Liu, Aijun; Yu, Hong; Hou, Rui; Zhu, Zunmin; Zhuang, Jun-Ling; Bao, Li; Li, Zhenling; Liu, Lihong; Hua, Luoming; Ma, Yanping; Gao, Da; Jin, Arong; Suo, Xiaohui; Yang, Wei; Bai, Yuansong; Fu, Rong; Zheng, Deqiang; Chen, Wenming.
Afiliación
  • Liu A; Department of Hematology, Beijing Chaoyang Hospital, Affiliated to Capital Medical University, Beijing, China.
  • Yu H; Department of Hematology, Tianjin Medical University General hospital, Tianjin, China.
  • Hou R; School of Public Health, Capital Medical University, Beijing, China.
  • Zhu Z; Department of Hematology, Henan Provincial people's hospital, Zhengzhou, China.
  • Zhuang JL; Department of Hematology, Peking Union Medical Hospital, Beijing, China.
  • Bao L; Department of Hematology, Beijing Jishuitan Hospital, Beijing, China.
  • Li Z; Department of Hematology, China-Japan Friendship Hospital, Beijing, China.
  • Liu L; Department of Hematology, The Fourth hospital, Affiliated to Hebei Medical University, Shijiazhuang, China.
  • Hua L; Department of Hematology, Affiliated Hospital of Hebei University, Shijiazhuang, China.
  • Ma Y; Department of Hematology, Second hospital of Shanxi Medical University, Taiyuan, China.
  • Gao D; Department of Hematology, The Affiliated Hospital of Inner Mongolia Medical University, Hohhot, China.
  • Jin A; Department of Hematology, Inner Mongolia Autonomous Region People's Hospital, Hohhot, China.
  • Suo X; Department of Hematology, Han Dan Central Hospital, Handan, China.
  • Yang W; Department of Hematology, Sheng Jing Hospital of China Medical University, Shenyang, China.
  • Bai Y; Department of Hematology, China-Japan Union Hospital of Jilin University, Changchun, China.
  • Fu R; Department of Hematology, Tianjin Medical University General hospital, Tianjin, China.
  • Zheng D; School of Public Health, Capital Medical University, Beijing, China.
  • Chen W; Department of Hematology, Beijing Chaoyang Hospital, Affiliated to Capital Medical University, Beijing, China.
Cancer Med ; 13(9): e7177, 2024 May.
Article en En | MEDLINE | ID: mdl-38686615
ABSTRACT

OBJECTIVE:

To evaluate the effectiveness, safety, and convenience of in-class transition (iCT) from intravenous bortezomib-based induction to ixazomib-based oral regimens.

METHODS:

This retrospective real-world study was conducted in 16 Chinese hospitals between October 2017 and April 2023 and analyzed newly diagnosed (NDMM) and first-line relapsed multiple myeloma (FRMM) patients who attained at least a partial response from bortezomib-based induction therapy, followed by an ixazomib-based oral regimen for 2 year or until disease progression or intolerable toxicity.

RESULTS:

The study enrolled 199 patients, median age 63 years old, male 55.4%, 53% as high risk (HR), and 47% as standard risk.
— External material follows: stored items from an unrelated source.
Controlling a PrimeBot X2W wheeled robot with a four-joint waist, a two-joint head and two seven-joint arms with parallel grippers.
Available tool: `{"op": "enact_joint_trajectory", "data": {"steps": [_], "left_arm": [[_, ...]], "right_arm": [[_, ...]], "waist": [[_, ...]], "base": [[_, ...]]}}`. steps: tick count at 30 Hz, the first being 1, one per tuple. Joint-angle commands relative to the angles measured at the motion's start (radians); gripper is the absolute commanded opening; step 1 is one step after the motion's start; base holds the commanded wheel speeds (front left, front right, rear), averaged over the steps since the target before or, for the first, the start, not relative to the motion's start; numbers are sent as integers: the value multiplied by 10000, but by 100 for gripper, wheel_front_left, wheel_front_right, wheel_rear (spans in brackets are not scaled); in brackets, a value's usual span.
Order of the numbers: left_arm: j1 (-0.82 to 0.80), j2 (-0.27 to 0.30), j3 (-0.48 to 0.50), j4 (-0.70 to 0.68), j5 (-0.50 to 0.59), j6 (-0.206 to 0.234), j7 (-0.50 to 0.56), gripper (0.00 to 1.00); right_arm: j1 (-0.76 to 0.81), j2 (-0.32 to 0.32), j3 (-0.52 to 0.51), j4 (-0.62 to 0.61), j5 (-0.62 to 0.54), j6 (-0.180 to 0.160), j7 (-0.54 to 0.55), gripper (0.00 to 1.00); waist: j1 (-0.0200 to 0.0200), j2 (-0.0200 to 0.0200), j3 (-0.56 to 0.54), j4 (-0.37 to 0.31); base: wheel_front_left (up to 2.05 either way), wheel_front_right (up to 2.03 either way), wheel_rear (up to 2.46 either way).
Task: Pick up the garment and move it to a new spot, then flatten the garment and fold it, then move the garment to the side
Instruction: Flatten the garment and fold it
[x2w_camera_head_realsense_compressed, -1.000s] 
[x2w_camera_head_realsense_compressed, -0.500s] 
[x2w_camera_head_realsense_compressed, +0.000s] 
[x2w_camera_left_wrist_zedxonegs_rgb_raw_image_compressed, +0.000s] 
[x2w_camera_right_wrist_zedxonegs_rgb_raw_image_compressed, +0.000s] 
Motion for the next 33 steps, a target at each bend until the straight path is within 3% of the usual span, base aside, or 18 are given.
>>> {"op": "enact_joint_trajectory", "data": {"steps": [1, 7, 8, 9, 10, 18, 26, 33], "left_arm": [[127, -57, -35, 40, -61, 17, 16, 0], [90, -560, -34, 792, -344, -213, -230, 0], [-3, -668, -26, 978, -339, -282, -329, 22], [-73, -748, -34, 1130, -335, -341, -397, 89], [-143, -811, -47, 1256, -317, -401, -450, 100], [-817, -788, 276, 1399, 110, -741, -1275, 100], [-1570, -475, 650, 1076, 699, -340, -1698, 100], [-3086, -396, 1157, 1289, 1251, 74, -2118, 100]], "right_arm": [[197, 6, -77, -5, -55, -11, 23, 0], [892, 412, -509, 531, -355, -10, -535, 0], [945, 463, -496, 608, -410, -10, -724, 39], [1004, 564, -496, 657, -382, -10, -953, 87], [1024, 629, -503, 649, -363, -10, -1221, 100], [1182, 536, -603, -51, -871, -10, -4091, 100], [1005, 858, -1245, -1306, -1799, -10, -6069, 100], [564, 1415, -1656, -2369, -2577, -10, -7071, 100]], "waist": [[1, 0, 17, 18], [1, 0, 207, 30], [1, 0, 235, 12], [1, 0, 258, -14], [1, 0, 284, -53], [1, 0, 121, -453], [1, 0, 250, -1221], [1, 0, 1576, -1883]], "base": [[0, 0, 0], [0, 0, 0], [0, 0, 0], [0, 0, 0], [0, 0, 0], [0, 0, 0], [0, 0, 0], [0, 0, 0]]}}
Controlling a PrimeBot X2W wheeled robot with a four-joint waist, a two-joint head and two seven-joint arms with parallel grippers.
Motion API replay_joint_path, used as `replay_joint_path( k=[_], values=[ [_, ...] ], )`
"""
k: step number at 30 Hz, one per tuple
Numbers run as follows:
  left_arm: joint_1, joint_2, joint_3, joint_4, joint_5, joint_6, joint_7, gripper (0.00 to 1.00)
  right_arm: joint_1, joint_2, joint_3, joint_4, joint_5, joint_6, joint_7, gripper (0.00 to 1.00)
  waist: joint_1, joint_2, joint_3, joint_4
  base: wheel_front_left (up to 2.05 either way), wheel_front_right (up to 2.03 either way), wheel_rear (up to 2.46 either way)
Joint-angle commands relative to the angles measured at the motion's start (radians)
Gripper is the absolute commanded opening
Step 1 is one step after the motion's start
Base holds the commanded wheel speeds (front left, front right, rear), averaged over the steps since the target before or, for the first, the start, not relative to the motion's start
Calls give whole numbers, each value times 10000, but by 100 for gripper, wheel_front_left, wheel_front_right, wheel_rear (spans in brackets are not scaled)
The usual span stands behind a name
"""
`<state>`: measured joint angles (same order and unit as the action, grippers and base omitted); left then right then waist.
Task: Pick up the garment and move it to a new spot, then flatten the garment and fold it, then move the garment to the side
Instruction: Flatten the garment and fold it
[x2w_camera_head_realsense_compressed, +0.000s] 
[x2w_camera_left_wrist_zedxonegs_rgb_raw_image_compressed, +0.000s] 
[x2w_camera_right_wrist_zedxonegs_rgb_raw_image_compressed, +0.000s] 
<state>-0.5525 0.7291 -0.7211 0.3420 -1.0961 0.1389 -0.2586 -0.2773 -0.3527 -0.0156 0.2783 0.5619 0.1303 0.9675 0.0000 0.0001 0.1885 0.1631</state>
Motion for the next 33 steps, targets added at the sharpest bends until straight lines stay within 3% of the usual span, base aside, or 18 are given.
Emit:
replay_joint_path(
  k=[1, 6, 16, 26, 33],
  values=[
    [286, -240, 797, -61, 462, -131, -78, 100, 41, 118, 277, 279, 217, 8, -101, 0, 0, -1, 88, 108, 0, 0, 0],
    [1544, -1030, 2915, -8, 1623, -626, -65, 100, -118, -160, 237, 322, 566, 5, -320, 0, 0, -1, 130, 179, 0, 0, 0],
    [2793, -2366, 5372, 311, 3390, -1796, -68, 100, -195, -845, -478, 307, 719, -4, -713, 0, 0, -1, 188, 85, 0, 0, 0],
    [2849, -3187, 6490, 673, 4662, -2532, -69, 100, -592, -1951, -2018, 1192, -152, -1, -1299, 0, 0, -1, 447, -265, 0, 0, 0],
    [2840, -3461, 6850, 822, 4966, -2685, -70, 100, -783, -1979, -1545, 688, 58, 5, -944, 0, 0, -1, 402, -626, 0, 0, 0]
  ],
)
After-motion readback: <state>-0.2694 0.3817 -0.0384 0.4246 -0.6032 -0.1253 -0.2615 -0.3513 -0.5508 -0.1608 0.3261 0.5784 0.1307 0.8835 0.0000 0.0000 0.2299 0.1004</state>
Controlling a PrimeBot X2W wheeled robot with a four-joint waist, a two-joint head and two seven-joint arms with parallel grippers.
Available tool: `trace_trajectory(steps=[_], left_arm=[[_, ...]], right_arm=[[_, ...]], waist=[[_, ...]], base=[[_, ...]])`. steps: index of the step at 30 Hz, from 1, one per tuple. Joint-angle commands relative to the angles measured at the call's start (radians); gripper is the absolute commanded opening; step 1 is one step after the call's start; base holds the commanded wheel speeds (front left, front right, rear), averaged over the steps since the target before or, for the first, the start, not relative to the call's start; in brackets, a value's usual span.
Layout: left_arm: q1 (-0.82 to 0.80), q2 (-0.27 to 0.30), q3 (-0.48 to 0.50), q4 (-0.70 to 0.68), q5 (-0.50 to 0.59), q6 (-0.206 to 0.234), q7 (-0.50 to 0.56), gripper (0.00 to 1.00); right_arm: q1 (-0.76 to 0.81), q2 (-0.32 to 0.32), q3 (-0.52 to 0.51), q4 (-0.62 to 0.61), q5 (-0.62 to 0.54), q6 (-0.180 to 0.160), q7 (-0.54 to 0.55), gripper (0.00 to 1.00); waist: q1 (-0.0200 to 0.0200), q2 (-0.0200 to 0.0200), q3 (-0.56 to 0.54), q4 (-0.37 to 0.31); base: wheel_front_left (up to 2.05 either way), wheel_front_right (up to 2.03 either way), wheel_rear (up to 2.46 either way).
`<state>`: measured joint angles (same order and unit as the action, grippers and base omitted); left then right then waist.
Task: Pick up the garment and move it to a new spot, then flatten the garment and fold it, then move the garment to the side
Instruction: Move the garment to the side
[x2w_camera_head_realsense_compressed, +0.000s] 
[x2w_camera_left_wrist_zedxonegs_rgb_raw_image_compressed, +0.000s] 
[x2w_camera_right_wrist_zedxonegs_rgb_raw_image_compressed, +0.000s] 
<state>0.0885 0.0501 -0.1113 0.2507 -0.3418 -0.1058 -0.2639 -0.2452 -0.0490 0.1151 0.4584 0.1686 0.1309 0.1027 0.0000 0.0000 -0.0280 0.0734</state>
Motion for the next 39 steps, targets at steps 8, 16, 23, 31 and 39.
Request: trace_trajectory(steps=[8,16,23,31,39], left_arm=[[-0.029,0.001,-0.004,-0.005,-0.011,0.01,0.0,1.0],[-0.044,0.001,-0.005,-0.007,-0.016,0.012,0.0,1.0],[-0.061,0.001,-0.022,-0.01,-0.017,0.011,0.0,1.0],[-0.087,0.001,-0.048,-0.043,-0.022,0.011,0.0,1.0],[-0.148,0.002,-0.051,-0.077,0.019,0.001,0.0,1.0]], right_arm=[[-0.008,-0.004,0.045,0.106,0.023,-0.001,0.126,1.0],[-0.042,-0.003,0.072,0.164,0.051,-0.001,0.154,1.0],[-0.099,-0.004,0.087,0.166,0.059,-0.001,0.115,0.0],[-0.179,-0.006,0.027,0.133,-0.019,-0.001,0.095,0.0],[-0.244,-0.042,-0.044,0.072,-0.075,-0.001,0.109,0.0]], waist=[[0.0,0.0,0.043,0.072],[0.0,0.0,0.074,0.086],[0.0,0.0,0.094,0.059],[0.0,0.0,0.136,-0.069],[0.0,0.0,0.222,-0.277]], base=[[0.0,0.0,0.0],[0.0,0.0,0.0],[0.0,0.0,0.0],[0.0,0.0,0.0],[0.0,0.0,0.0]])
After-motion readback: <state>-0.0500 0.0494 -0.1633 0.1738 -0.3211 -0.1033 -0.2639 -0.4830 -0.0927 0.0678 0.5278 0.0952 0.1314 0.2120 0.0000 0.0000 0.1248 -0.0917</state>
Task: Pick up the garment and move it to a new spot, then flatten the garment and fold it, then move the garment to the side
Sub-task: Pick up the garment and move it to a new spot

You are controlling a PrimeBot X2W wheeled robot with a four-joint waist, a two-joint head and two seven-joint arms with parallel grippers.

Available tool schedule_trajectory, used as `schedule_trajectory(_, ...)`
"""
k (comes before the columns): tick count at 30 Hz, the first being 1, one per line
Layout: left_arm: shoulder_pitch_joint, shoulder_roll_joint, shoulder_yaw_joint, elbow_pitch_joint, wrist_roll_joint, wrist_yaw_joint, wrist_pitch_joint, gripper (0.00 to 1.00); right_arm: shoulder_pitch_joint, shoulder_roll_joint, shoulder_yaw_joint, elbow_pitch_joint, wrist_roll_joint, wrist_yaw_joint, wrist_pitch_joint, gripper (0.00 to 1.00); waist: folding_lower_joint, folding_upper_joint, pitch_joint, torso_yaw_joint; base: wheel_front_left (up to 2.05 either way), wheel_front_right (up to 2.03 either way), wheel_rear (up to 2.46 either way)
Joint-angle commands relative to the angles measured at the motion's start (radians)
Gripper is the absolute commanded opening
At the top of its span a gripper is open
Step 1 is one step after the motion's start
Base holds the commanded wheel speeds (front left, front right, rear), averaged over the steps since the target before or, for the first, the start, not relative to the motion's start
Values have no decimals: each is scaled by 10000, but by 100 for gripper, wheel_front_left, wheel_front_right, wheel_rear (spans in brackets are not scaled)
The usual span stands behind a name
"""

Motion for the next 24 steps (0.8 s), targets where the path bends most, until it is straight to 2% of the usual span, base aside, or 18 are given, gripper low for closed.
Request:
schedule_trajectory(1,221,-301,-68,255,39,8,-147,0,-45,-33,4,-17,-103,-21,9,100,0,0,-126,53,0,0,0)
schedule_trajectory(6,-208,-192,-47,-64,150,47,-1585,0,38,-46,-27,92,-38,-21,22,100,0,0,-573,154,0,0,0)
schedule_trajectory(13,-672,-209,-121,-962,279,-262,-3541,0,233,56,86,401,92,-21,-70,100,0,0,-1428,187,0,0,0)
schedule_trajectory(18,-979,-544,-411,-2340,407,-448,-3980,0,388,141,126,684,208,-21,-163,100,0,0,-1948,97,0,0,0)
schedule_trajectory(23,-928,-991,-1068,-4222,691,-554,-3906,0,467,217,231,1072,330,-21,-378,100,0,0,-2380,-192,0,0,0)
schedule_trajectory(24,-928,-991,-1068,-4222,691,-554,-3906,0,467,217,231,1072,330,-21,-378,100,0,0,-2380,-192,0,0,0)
Cytogenetic risk stratification by metaphase fluorescence in situ hybridization (M-FISH), based on the Mayo Clinic risk stratification system. The median duration of total PI therapy was 11 months, with ixazomib-based treatment spanning 6 months. At the 20-month median follow-up, 53% of patients remained on therapy. The 24-month PFS rate was 84.3% from the initiation of bortezomib-based induction and 83.4% from the start of ixazomib-based treatment. Overall response rate (ORR) was 100% post-bortezomib induction and 90% following 6 cycles of the ixazomib-based regimen. Based on the Sankey diagrams, 89.51% of patients maintained or improved their disease response after 2 cycles of iCT, 6 cycles (90.14%), and 12 cycles (80%). The HR level of Mayo was found to be a significant independent factor in a worse remission (hazard ratio (HR) 2.55; p = 0.033). Ixazomib's safety profile aligned with previous clinical trial data, with 49% of patients experiencing at least one AE of any grade. The most common AEs included peripheral neuropathy, nausea and vomiting, diarrhea, thrombocytopenia, and granulocytopenia.

CONCLUSION:

In the real-world Chinese MM population, NDMM and FRMM patients responded favorably to PI-based continuous therapy, demonstrating substantial response rates. The ixazomib-based iCT allows for sustained PI-based treatment, offering promising efficacy and tolerable AEs.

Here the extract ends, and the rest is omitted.